Nothing but the lines from the one that contains "Can you find the grey" through the end of the data should be reproduced, and each must match exactly.

Dataset items:
+++

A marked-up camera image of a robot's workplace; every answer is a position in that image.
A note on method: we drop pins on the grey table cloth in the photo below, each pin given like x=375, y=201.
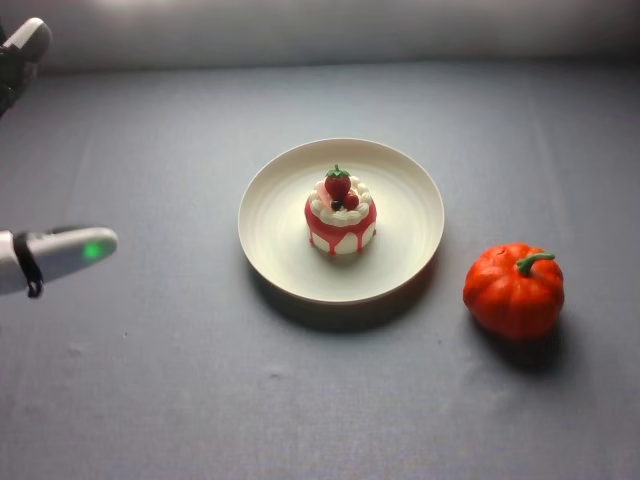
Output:
x=150, y=400

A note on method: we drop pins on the toy strawberry cake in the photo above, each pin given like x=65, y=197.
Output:
x=340, y=232

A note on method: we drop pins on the white round plate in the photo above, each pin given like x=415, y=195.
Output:
x=400, y=235

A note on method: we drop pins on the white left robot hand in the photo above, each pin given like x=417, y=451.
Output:
x=65, y=252

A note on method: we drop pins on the orange toy pumpkin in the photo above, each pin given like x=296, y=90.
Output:
x=510, y=300

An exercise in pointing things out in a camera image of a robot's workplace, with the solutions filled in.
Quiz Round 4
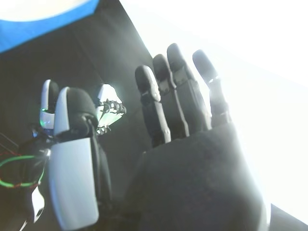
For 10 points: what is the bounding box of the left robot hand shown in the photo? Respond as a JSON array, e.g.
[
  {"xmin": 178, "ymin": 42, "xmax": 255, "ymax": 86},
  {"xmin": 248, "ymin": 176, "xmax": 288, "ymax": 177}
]
[{"xmin": 47, "ymin": 42, "xmax": 272, "ymax": 231}]

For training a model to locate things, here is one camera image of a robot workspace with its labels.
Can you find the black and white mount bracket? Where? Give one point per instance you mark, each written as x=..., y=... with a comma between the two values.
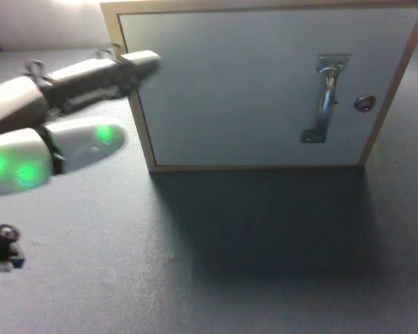
x=1, y=250

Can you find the grey table cloth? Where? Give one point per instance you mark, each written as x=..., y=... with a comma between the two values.
x=160, y=261

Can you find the round silver lock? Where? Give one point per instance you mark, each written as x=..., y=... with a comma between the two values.
x=365, y=103

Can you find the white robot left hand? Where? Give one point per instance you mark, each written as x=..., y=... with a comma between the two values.
x=17, y=97

+++

Answer space —
Can you find the grey table cloth? Where? Give one point per instance you mark, each written as x=..., y=... with a comma between the two values.
x=160, y=261

Can you find the round silver lock? Where? Give one point per instance you mark, each written as x=..., y=... with a comma between the two values.
x=365, y=103

Can you find the white robot left hand? Where? Give one point per instance you mark, each written as x=..., y=... with a comma between the two values.
x=17, y=97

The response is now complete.